# Exercise description
The lines to be extracted run from the start of the listing through the line containing "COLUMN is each"; copy them exactly and nothing else.

# Collected data
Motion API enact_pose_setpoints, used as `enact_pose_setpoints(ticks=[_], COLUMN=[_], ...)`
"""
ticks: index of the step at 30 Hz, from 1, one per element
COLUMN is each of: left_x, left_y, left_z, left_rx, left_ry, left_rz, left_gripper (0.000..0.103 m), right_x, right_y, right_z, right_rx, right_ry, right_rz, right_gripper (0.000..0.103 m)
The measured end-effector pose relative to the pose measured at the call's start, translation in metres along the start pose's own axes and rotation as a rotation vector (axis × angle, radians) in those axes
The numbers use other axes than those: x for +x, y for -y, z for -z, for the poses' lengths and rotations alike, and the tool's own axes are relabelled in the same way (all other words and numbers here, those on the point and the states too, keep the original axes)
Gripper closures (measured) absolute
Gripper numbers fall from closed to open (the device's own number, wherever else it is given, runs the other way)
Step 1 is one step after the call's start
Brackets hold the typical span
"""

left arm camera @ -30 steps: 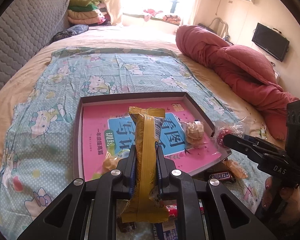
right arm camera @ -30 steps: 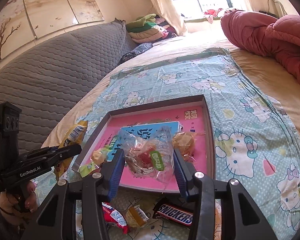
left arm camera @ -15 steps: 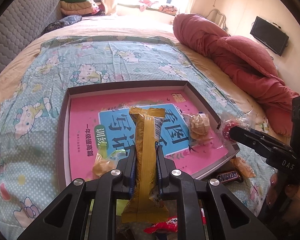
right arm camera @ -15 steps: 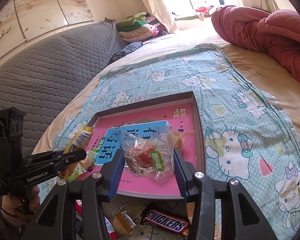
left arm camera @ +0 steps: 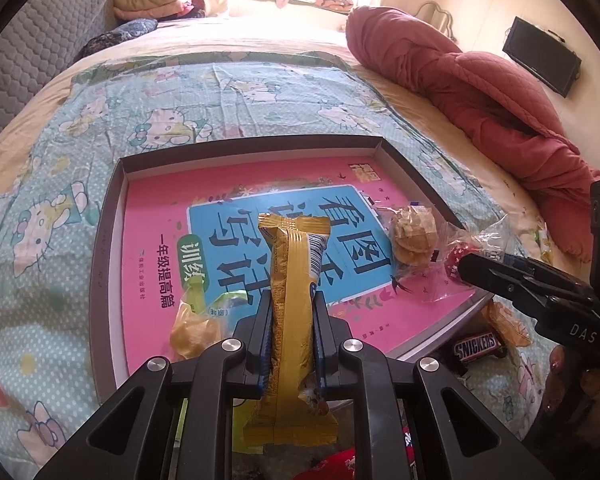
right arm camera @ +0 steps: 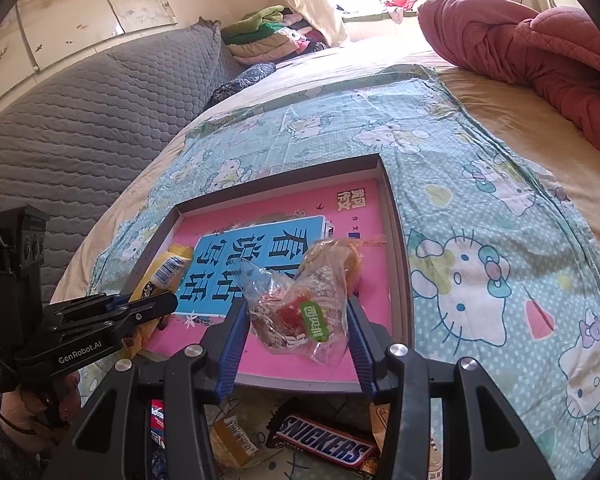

# Exercise solution
Motion API enact_pose_setpoints, used as `enact_pose_setpoints(ticks=[_], COLUMN=[_], ...)`
"""
ticks: index of the step at 30 Hz, from 1, one per element
COLUMN is each of: left_x, left_y, left_z, left_rx, left_ry, left_rz, left_gripper (0.000..0.103 m), right_x, right_y, right_z, right_rx, right_ry, right_rz, right_gripper (0.000..0.103 m)

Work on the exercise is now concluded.